Videos

Hierarchical Bayesian Inference with Transformers: Approximation Theory and Learned Representations

Presenter
January 16, 2026
Abstract
Transformers trained on sequential prediction tasks exhibit ""in-context learning"", the ability to adapt to new tasks at inference time given only a sequence of examples. While recent work suggests these models can simulate specific learning algorithms, the precise mechanisms remain opaque. In this talk, I will investigate this phenomenon in a controlled setting where the training data is generated by a Hierarchical Gaussian Process (HGP). In this regime, the ideal in-context learner is the posterior predictive functional Psi, which maps the context dataset and a query point to the predictive density.

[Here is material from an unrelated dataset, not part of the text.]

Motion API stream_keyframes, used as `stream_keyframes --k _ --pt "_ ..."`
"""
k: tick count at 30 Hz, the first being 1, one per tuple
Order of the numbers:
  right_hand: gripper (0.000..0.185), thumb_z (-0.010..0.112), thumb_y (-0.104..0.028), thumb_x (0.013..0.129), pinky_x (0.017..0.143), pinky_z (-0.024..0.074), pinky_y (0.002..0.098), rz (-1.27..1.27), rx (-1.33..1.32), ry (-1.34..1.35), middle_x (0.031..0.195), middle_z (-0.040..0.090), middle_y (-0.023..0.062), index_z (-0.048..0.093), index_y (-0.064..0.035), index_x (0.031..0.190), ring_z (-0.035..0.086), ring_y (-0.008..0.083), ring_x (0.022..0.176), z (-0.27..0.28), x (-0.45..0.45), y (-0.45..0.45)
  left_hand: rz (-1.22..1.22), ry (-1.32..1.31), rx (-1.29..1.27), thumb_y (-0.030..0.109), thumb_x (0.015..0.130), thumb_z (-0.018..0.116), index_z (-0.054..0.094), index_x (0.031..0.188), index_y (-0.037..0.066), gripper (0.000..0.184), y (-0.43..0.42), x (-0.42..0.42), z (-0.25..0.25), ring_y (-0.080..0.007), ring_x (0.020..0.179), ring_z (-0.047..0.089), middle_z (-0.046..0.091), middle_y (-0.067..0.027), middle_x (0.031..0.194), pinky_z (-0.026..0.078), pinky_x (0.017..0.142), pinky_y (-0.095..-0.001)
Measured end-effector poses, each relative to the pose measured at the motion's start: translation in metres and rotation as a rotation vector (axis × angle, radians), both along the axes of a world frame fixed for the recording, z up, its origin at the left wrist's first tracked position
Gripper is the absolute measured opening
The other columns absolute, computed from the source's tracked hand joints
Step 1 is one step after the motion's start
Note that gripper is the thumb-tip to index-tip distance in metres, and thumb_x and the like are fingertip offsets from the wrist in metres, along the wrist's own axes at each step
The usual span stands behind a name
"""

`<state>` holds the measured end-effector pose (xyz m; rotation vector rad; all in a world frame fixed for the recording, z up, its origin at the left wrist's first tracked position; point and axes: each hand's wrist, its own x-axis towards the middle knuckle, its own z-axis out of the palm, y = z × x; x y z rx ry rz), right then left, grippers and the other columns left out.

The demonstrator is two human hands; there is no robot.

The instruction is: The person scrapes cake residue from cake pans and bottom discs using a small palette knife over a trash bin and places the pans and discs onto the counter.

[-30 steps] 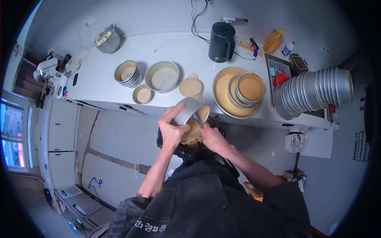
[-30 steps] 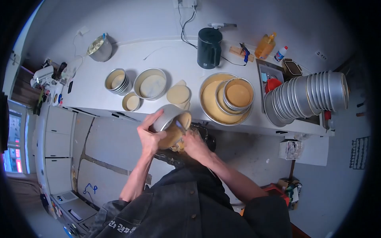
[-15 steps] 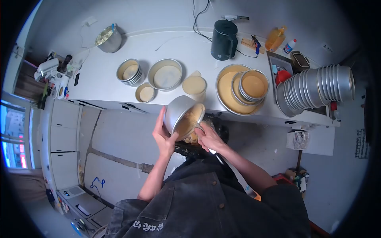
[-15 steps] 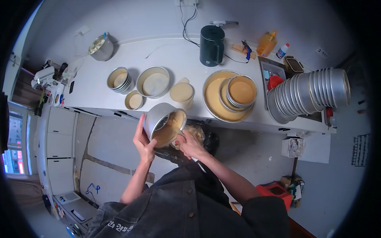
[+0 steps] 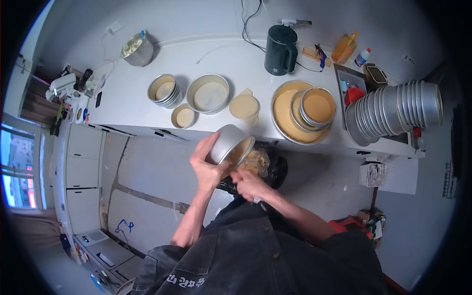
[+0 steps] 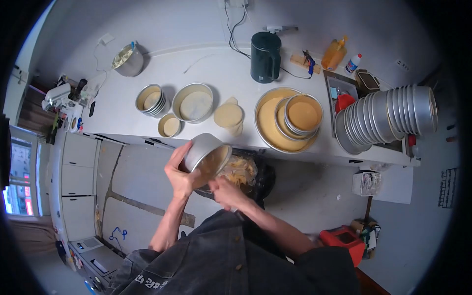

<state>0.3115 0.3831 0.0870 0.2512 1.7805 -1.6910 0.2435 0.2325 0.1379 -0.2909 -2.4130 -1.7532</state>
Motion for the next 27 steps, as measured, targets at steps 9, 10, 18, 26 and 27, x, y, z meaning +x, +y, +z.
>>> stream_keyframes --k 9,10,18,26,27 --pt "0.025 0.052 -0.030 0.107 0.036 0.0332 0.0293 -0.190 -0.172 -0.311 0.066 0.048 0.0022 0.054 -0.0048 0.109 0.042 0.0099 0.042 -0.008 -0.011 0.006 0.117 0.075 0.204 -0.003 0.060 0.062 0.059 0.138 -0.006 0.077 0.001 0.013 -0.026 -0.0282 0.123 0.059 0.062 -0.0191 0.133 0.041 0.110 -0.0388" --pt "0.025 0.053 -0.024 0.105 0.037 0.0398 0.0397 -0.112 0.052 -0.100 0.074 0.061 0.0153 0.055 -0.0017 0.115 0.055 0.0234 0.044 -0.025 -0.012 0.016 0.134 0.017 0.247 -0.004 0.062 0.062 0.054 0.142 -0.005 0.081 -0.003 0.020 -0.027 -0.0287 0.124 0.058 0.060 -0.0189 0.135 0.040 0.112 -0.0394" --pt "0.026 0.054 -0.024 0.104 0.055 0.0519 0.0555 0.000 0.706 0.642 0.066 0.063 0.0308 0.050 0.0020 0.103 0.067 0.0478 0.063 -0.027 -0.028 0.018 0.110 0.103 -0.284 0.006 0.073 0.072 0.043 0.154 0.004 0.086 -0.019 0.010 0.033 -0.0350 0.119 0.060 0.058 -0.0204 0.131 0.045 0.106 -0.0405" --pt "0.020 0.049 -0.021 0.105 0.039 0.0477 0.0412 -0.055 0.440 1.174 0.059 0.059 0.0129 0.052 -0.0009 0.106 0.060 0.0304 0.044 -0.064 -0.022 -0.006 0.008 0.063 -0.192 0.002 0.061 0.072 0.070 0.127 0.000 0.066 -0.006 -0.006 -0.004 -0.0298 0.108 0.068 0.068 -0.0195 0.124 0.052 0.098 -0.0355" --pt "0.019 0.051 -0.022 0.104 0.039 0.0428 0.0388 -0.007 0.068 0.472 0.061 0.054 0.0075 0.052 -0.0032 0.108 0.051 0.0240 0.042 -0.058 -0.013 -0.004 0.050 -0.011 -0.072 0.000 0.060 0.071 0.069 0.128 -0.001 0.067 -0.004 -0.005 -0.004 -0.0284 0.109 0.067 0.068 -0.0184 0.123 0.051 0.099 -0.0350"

First, I will discuss a theoretical framework for bounding the approximation error between a Transformer and the target functional Psi. I will outline how spectral properties of the kernel family and a covering number for the hyperparameter space govern the required network capacity, determined by architectural parameters such as depth, width, and attention head count. Second, I will present preliminary empirical evidence that Transformers trained on a prequential objective naturally recover structures aligned with these theoretical constructions. We analyze architectures where context inputs are pre-encoded by an MLP and evaluate the trained encoder's ability to represent the underlying kernel family over the space of hyperparameters. By minimizing the approximation error between the true kernel matrix and a linear reconstruction based on the encoded features, and evaluating a range of approximation metrics, we observe scenarios where the encoder learns a feature map capable of linearly representing the kernel uniformly over the hyperparameter space.